**Work item**
Output the listing below exactly, minus its images.

**Data section**
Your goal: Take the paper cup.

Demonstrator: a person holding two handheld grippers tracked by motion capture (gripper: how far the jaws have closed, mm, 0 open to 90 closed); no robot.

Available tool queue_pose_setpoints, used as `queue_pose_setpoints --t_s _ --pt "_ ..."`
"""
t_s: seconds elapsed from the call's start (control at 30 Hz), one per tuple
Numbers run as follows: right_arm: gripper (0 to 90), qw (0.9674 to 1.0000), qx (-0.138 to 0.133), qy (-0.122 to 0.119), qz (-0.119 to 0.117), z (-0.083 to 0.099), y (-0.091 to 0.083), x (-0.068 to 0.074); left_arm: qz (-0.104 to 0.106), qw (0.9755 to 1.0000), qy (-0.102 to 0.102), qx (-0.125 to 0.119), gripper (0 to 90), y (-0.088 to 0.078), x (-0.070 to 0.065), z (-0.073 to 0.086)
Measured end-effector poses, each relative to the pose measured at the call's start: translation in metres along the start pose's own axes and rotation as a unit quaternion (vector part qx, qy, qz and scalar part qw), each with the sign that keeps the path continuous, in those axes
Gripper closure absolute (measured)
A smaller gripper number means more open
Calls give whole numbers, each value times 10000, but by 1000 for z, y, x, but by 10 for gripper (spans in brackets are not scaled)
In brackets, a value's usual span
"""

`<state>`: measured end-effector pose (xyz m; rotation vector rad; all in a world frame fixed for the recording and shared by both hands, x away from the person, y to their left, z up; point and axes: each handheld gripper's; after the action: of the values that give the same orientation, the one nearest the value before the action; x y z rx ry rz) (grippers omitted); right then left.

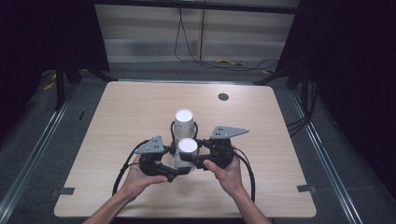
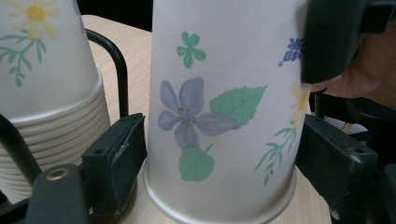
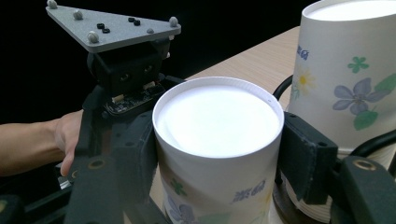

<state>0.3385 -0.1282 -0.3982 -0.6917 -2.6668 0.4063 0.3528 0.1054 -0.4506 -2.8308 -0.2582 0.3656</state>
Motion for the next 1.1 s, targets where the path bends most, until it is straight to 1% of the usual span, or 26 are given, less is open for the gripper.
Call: queue_pose_setpoints --t_s 0.2,0.3,0.33,0.37,0.43,0.5,0.53,0.63,0.73,0.83,0.87,0.9,1.1 --pt "352 10000 -34 6 -15 0 1 1 33 10000 -48 -58 209 0 0 0" --pt "352 10000 -34 -3 -41 0 2 2 -20 10000 -26 -56 199 0 0 0" --pt "352 10000 -44 -57 -8 1 3 2 42 10000 1 -52 224 0 0 1" --pt "352 10000 -44 -57 -8 1 3 2 42 10000 1 -52 237 0 0 1" --pt "352 10000 -91 -40 4 1 2 3 52 9999 -50 -85 232 -1 1 0" --pt "351 9999 -120 -42 -4 1 2 3 66 9999 -16 -106 241 -2 0 0" --pt "350 9999 -115 -34 -16 1 2 3 47 10000 21 -71 250 -2 0 0" --pt "344 9999 -98 -20 -16 1 3 3 53 10000 15 -59 267 -3 0 0" --pt "331 9999 -92 34 -42 1 4 2 33 10000 56 3 278 -5 1 0" --pt "322 10000 -64 36 -7 1 4 1 24 10000 46 53 278 -5 1 1" --pt "309 10000 -34 5 75 2 4 1 22 9999 49 85 278 -5 2 2" --pt "301 10000 -35 24 82 2 4 1 28 9999 35 90 280 -5 2 2" --pt "271 10000 -69 52 28 1 4 0 33 9999 55 129 282 -6 2 2"
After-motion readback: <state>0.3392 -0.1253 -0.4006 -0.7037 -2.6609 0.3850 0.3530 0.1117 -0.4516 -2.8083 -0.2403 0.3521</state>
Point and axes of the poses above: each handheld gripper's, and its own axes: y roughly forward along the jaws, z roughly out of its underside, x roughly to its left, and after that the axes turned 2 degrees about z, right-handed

**Final answer**
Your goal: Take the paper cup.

Demonstrator: a person holding two handheld grippers tracked by motion capture (gripper: how far the jaws have closed, mm, 0 open to 90 closed); no robot.

Available tool queue_pose_setpoints, used as `queue_pose_setpoints --t_s _ --pt "_ ..."`
"""
t_s: seconds elapsed from the call's start (control at 30 Hz), one per tuple
Numbers run as follows: right_arm: gripper (0 to 90), qw (0.9674 to 1.0000), qx (-0.138 to 0.133), qy (-0.122 to 0.119), qz (-0.119 to 0.117), z (-0.083 to 0.099), y (-0.091 to 0.083), x (-0.068 to 0.074); left_arm: qz (-0.104 to 0.106), qw (0.9755 to 1.0000), qy (-0.102 to 0.102), qx (-0.125 to 0.119), gripper (0 to 90), y (-0.088 to 0.078), x (-0.070 to 0.065), z (-0.073 to 0.086)
Measured end-effector poses, each relative to the pose measured at the call's start: translation in metres along the start pose's own axes and rotation as a unit quaternion (vector part qx, qy, qz and scalar part qw), each with the sign that keeps the path continuous, in those axes
Gripper closure absolute (measured)
A smaller gripper number means more open
Calls give whole numbers, each value times 10000, but by 1000 for z, y, x, but by 10 for gripper (spans in brackets are not scaled)
In brackets, a value's usual span
"""

`<state>`: measured end-effector pose (xyz m; rotation vector rad; all in a world frame fixed for the recording and shared by both hands, x away from the person, y to their left, z up; point and axes: each handheld gripper's; after the action: of the values that give the same orientation, the one nearest the value before the action; x y z rx ry rz) (grippers omitted); right then left.


<state>0.3385 -0.1282 -0.3982 -0.6917 -2.6668 0.4063 0.3528 0.1054 -0.4506 -2.8308 -0.2582 0.3656</state>
Motion for the next 1.1 s, targets where the path bends most, until it is straight to 1% of the usual span, or 26 are given, less is open for the gripper.
Call: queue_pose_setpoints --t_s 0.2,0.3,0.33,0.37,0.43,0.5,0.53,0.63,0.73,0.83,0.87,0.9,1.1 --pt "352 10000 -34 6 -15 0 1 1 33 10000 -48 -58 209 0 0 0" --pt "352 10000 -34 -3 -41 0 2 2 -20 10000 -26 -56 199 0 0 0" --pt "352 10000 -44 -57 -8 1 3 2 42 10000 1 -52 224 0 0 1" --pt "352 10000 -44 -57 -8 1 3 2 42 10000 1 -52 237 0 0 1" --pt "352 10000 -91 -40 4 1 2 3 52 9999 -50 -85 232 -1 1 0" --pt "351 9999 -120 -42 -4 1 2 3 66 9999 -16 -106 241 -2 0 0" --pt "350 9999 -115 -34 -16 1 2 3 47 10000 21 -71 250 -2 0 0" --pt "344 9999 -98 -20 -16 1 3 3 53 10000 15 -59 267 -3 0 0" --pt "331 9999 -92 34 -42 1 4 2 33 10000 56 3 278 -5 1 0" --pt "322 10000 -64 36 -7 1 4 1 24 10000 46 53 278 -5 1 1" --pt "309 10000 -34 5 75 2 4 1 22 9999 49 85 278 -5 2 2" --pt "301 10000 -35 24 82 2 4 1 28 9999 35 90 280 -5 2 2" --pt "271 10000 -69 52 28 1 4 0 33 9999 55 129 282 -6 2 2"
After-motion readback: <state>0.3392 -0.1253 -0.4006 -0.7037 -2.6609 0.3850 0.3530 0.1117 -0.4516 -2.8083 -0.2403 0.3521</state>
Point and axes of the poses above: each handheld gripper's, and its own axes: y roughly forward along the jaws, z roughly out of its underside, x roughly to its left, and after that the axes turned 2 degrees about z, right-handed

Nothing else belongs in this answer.